====== Excerpted records ======

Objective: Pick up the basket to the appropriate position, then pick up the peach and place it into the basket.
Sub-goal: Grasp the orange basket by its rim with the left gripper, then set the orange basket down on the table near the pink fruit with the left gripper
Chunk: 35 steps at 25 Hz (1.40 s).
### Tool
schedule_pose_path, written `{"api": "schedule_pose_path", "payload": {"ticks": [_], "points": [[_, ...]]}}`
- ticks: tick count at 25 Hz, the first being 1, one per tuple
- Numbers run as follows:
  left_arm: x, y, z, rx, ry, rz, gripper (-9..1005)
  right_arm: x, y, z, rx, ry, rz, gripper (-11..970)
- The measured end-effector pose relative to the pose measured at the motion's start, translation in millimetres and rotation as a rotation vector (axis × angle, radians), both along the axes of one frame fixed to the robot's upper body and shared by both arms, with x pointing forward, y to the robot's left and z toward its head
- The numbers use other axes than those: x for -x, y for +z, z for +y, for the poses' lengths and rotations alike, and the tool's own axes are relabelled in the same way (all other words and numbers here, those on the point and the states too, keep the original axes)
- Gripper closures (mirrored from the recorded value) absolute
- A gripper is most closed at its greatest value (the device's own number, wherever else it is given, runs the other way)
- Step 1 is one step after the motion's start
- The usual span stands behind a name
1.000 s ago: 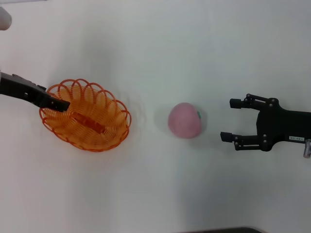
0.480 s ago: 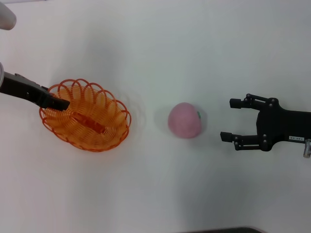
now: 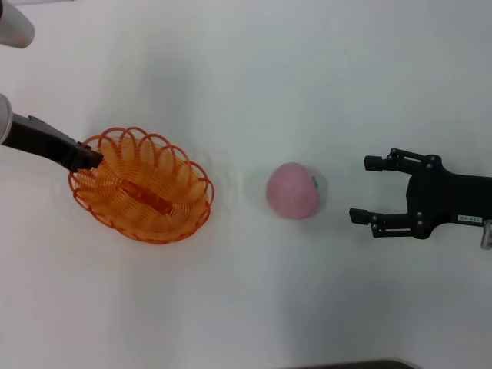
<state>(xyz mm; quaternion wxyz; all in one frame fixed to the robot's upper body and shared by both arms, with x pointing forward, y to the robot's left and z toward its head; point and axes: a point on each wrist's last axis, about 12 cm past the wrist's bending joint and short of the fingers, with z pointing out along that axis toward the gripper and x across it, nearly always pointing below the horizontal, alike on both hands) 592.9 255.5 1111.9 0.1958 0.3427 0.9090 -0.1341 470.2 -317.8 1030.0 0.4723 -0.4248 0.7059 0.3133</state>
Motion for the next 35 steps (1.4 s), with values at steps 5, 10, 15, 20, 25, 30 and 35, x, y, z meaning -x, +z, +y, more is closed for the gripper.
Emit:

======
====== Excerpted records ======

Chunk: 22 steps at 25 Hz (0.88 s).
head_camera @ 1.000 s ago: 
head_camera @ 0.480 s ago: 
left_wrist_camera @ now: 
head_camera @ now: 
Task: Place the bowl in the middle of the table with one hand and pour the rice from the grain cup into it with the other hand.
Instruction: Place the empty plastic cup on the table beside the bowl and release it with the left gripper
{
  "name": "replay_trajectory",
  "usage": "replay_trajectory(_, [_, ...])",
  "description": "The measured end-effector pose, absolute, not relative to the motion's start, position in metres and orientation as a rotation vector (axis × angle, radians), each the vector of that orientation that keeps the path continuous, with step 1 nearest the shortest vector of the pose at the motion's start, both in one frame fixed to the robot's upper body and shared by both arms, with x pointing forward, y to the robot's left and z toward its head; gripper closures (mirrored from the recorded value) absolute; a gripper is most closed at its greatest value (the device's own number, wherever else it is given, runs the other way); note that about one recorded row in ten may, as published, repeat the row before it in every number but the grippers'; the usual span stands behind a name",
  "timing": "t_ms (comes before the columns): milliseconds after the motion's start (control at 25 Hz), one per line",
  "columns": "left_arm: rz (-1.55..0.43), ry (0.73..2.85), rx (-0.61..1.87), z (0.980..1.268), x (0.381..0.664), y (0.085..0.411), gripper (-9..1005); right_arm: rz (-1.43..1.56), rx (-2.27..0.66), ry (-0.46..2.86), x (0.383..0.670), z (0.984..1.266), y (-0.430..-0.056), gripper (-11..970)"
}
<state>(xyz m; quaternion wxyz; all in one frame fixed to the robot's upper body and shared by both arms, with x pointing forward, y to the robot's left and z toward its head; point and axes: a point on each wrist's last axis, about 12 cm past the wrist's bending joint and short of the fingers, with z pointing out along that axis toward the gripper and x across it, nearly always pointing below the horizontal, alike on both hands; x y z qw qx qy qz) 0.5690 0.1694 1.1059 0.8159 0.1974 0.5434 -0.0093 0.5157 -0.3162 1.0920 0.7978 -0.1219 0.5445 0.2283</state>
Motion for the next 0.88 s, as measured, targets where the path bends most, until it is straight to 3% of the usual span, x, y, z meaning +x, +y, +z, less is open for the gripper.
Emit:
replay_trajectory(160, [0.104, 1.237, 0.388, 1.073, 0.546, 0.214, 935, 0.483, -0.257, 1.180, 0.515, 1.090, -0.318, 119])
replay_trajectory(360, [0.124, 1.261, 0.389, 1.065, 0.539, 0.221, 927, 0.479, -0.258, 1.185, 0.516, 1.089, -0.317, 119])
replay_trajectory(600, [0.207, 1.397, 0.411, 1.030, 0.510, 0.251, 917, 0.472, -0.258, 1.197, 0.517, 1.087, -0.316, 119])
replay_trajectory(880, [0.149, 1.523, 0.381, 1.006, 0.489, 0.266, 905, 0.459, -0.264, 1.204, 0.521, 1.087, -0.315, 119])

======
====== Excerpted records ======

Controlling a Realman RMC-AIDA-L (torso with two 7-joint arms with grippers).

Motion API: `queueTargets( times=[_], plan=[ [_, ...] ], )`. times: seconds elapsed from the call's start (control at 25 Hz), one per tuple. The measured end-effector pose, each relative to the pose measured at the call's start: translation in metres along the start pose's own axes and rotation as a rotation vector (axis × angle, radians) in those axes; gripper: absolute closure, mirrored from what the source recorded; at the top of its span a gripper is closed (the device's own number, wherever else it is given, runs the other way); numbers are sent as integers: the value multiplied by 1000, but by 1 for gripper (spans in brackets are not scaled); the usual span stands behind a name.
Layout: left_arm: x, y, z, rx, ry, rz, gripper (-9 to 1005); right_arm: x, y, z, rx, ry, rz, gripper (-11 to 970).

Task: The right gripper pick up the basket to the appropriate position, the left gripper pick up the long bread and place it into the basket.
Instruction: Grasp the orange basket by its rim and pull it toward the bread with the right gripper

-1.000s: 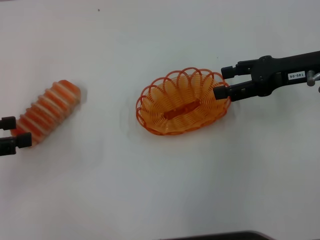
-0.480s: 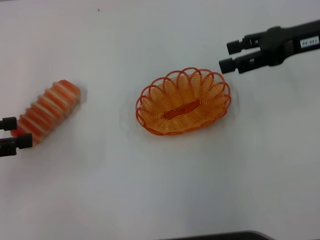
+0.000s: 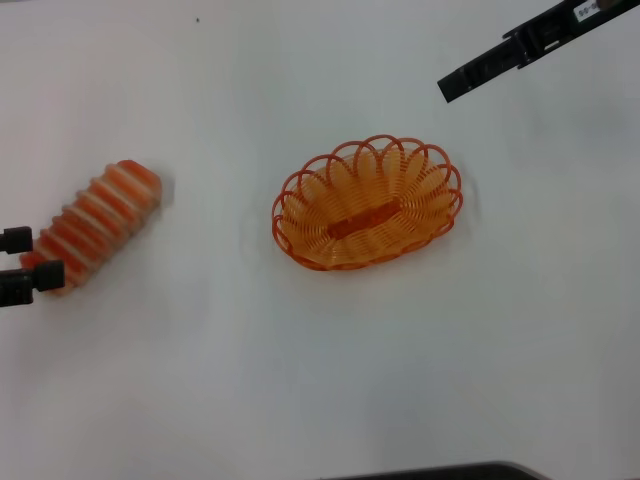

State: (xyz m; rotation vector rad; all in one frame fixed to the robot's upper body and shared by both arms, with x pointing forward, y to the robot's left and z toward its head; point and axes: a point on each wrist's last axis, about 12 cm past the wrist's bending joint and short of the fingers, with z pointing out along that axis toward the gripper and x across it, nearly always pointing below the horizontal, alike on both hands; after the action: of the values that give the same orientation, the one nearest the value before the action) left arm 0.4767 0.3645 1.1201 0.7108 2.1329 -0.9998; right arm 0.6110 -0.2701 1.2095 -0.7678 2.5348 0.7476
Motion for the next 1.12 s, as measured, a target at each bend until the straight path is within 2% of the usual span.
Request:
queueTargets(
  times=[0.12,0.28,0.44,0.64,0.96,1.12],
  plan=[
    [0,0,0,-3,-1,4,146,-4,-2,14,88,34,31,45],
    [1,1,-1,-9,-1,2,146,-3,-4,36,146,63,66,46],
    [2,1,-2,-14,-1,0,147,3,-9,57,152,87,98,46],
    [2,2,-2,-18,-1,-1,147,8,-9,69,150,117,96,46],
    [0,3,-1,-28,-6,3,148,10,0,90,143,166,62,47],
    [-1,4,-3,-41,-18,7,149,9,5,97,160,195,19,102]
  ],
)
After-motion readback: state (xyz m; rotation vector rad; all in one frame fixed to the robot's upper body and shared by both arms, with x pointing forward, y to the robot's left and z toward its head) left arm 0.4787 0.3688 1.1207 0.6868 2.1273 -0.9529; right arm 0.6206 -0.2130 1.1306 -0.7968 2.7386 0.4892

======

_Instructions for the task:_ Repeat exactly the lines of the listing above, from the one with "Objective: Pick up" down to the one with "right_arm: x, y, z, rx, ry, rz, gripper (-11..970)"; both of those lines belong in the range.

_Solved exercise:_
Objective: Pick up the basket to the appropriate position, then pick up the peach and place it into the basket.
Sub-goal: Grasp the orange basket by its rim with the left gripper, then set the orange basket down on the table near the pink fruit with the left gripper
Chunk: 35 steps at 25 Hz (1.40 s).
### Tool
schedule_pose_path, written `{"api": "schedule_pose_path", "payload": {"ticks": [_], "points": [[_, ...]]}}`
- ticks: tick count at 25 Hz, the first being 1, one per tuple
- Numbers run as follows:
  left_arm: x, y, z, rx, ry, rz, gripper (-9..1005)
  right_arm: x, y, z, rx, ry, rz, gripper (-11..970)

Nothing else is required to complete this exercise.